Every record is to be restated exactly, with nothing left out.

*-*-*

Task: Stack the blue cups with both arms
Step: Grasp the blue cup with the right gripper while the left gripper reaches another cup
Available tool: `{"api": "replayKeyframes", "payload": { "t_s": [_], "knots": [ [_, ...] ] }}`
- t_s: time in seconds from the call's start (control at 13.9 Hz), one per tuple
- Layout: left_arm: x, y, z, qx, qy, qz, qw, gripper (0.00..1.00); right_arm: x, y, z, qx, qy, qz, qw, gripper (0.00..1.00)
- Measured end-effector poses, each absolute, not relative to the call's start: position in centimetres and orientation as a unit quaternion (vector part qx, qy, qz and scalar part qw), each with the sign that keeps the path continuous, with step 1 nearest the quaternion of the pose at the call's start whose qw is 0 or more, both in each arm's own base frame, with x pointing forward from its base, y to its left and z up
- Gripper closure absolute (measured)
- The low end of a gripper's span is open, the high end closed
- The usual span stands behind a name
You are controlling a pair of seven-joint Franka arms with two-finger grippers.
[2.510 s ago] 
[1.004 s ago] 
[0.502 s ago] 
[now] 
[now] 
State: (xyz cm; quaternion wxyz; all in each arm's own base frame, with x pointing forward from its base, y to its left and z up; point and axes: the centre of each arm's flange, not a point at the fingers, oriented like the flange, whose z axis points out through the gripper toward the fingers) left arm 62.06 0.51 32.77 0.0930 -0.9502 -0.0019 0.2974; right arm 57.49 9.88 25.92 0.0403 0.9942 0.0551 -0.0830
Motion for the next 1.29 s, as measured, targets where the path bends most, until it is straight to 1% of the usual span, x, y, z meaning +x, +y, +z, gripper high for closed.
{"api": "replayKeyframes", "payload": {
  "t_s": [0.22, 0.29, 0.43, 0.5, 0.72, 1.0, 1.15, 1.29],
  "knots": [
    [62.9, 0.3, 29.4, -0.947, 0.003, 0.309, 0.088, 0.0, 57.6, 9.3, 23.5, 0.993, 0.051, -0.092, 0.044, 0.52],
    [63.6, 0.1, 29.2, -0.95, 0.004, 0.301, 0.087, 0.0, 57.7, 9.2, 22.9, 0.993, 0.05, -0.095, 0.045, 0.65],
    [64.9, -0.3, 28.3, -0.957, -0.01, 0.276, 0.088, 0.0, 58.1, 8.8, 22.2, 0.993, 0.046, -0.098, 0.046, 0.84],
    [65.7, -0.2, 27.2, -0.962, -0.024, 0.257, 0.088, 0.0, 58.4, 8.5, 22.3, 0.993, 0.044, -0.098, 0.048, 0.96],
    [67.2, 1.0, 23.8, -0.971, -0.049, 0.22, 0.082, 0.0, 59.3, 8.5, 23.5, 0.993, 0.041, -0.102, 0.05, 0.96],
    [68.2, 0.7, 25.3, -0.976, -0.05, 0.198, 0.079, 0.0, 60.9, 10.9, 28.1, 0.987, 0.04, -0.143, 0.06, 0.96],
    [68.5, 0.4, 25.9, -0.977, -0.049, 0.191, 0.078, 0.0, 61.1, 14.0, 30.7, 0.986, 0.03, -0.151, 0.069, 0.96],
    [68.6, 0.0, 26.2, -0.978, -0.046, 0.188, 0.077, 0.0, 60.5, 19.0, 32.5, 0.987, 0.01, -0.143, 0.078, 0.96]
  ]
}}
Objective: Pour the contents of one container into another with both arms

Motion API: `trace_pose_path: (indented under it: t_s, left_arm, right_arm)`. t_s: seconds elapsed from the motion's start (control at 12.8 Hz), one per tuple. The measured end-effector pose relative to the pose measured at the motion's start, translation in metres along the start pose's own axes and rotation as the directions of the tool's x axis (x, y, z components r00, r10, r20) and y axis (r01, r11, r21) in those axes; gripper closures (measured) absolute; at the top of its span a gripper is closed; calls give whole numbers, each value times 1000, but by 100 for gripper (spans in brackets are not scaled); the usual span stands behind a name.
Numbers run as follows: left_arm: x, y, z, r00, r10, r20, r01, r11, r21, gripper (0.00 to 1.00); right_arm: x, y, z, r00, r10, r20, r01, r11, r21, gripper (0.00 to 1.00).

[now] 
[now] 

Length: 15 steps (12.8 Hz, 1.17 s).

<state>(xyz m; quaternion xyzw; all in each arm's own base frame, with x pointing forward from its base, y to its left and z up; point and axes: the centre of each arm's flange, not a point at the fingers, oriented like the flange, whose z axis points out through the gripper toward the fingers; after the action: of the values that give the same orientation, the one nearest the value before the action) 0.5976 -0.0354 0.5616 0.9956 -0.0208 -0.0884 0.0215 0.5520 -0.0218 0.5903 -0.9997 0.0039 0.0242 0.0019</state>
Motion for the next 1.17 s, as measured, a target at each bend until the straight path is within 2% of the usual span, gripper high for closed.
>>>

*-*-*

_EXERCISE SOLUTION_
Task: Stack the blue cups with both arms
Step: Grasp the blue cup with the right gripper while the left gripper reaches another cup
Available tool: `{"api": "replayKeyframes", "payload": { "t_s": [_], "knots": [ [_, ...] ] }}`
- t_s: time in seconds from the call's start (control at 13.9 Hz), one per tuple
- Layout: left_arm: x, y, z, qx, qy, qz, qw, gripper (0.00..1.00); right_arm: x, y, z, qx, qy, qz, qw, gripper (0.00..1.00)
- Measured end-effector poses, each absolute, not relative to the call's start: position in centimetres and orientation as a unit quaternion (vector part qx, qy, qz and scalar part qw), each with the sign that keeps the path continuous, with step 1 nearest the quaternion of the pose at the call's start whose qw is 0 or more, both in each arm's own base frame, with x pointing forward from its base, y to its left and z up
- Gripper closure absolute (measured)
- The low end of a gripper's span is open, the high end closed
- The usual span stands behind a name
You are controlling a pair of seven-joint Franka arms with two-finger grippers.
[2.510 s ago] 
[1.004 s ago] 
[0.502 s ago] 
[now] 
[now] 
State: (xyz cm; quaternion wxyz; all in each arm's own base frame, with x pointing forward from its base, y to its left and z up; point and axes: the centre of each arm's flange, not a point at the fingers, oriented like the flange, whose z axis points out through the gripper toward the fingers) left arm 62.06 0.51 32.77 0.0930 -0.9502 -0.0019 0.2974; right arm 57.49 9.88 25.92 0.0403 0.9942 0.0551 -0.0830
Motion for the next 1.29 s, as measured, targets where the path bends most, until it is straight to 1% of the usual span, x, y, z meaning +x, +y, +z, gripper high for closed.
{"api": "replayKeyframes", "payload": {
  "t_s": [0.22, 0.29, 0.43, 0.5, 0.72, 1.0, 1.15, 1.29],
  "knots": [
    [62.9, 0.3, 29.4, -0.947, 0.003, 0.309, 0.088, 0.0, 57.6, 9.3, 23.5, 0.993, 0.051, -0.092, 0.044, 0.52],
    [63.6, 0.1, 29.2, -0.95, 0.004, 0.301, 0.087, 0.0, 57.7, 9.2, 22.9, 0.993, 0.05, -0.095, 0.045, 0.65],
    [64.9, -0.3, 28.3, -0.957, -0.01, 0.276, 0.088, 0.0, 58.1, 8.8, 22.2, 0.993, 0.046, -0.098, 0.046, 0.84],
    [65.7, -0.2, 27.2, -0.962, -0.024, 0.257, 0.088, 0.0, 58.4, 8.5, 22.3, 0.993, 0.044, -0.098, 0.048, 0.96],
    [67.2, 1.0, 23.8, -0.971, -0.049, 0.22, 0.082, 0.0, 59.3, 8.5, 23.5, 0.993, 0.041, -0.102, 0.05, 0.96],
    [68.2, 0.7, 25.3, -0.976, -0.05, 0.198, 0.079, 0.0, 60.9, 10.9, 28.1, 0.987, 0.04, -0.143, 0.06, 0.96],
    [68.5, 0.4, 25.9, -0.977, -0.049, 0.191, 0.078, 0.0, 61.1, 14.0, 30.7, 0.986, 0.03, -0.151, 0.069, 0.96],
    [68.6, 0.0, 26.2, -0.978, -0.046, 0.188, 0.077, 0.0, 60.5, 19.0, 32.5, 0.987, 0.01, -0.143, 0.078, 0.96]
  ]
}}
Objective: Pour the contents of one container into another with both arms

Motion API: `trace_pose_path: (indented under it: t_s, left_arm, right_arm)`. t_s: seconds elapsed from the motion's start (control at 12.8 Hz), one per tuple. The measured end-effector pose relative to the pose measured at the motion's start, translation in metres along the start pose's own axes and rotation as the directions of the tool's x axis (x, y, z components r00, r10, r20) and y axis (r01, r11, r21) in those axes; gripper closures (measured) absolute; at the top of its span a gripper is closed; calls give whole numbers, each value times 1000, but by 100 for gripper (spans in brackets are not scaled); the usual span stands behind a name.
Numbers run as follows: left_arm: x, y, z, r00, r10, r20, r01, r11, r21, gripper (0.00 to 1.00); right_arm: x, y, z, r00, r10, r20, r01, r11, r21, gripper (0.00 to 1.00).

[now] 
[now] 

Length: 15 steps (12.8 Hz, 1.17 s).

<state>(xyz m; quaternion xyzw; all in each arm's own base frame, with x pointing forward from its base, y to its left and z up; point and axes: the centre of each arm's flange, not a point at the fingers, oriented like the flange, whose z axis points out through the gripper toward the fingers; after the action: of the values that give the same orientation, the one nearest the value before the action) 0.5976 -0.0354 0.5616 0.9956 -0.0208 -0.0884 0.0215 0.5520 -0.0218 0.5903 -0.9997 0.0039 0.0242 0.0019</state>
Motion for the next 1.17 s, as measured, a target at each bend until the straight path is within 2% of the usual span, gripper high for closed.
>>>

What appears above is the complete answer.